### ASSIGNED TASK:
You are to retype all of the data exactly as it appears.

### RECORDED DATA:
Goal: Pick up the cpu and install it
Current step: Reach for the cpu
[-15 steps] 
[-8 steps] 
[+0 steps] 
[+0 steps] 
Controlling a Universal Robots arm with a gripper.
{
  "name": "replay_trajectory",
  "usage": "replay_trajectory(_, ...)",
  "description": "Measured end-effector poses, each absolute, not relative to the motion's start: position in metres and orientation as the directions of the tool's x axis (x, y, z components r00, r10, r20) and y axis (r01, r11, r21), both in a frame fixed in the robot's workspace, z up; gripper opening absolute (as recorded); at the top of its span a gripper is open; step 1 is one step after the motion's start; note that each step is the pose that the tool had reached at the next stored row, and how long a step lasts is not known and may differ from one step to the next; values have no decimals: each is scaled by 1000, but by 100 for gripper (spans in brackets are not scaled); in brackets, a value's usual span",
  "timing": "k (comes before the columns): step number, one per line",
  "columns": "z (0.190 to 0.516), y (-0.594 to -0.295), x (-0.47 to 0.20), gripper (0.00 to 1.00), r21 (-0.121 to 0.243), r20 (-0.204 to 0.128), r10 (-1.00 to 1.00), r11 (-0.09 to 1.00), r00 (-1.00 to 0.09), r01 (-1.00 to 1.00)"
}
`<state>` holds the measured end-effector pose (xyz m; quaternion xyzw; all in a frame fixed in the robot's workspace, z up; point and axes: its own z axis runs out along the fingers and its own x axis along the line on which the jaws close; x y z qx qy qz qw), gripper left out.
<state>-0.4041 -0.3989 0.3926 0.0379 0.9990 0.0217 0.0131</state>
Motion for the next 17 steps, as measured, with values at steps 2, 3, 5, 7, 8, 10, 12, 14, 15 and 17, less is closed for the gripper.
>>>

### RESULT FOR THIS EXERCISE:
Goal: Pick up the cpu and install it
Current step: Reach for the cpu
[-15 steps] 
[-8 steps] 
[+0 steps] 
[+0 steps] 
Controlling a Universal Robots arm with a gripper.
{
  "name": "replay_trajectory",
  "usage": "replay_trajectory(_, ...)",
  "description": "Measured end-effector poses, each absolute, not relative to the motion's start: position in metres and orientation as the directions of the tool's x axis (x, y, z components r00, r10, r20) and y axis (r01, r11, r21), both in a frame fixed in the robot's workspace, z up; gripper opening absolute (as recorded); at the top of its span a gripper is open; step 1 is one step after the motion's start; note that each step is the pose that the tool had reached at the next stored row, and how long a step lasts is not known and may differ from one step to the next; values have no decimals: each is scaled by 1000, but by 100 for gripper (spans in brackets are not scaled); in brackets, a value's usual span",
  "timing": "k (comes before the columns): step number, one per line",
  "columns": "z (0.190 to 0.516), y (-0.594 to -0.295), x (-0.47 to 0.20), gripper (0.00 to 1.00), r21 (-0.121 to 0.243), r20 (-0.204 to 0.128), r10 (-1.00 to 1.00), r11 (-0.09 to 1.00), r00 (-1.00 to 0.09), r01 (-1.00 to 1.00)"
}
`<state>` holds the measured end-effector pose (xyz m; quaternion xyzw; all in a frame fixed in the robot's workspace, z up; point and axes: its own z axis runs out along the fingers and its own x axis along the line on which the jaws close; x y z qx qy qz qw), gripper left out.
<state>-0.4041 -0.3989 0.3926 0.0379 0.9990 0.0217 0.0131</state>
Motion for the next 17 steps, as measured, with values at steps 2, 3, 5, 7, 8, 10, 12, 14, 15 and 17, less is closed for the gripper.
>>>

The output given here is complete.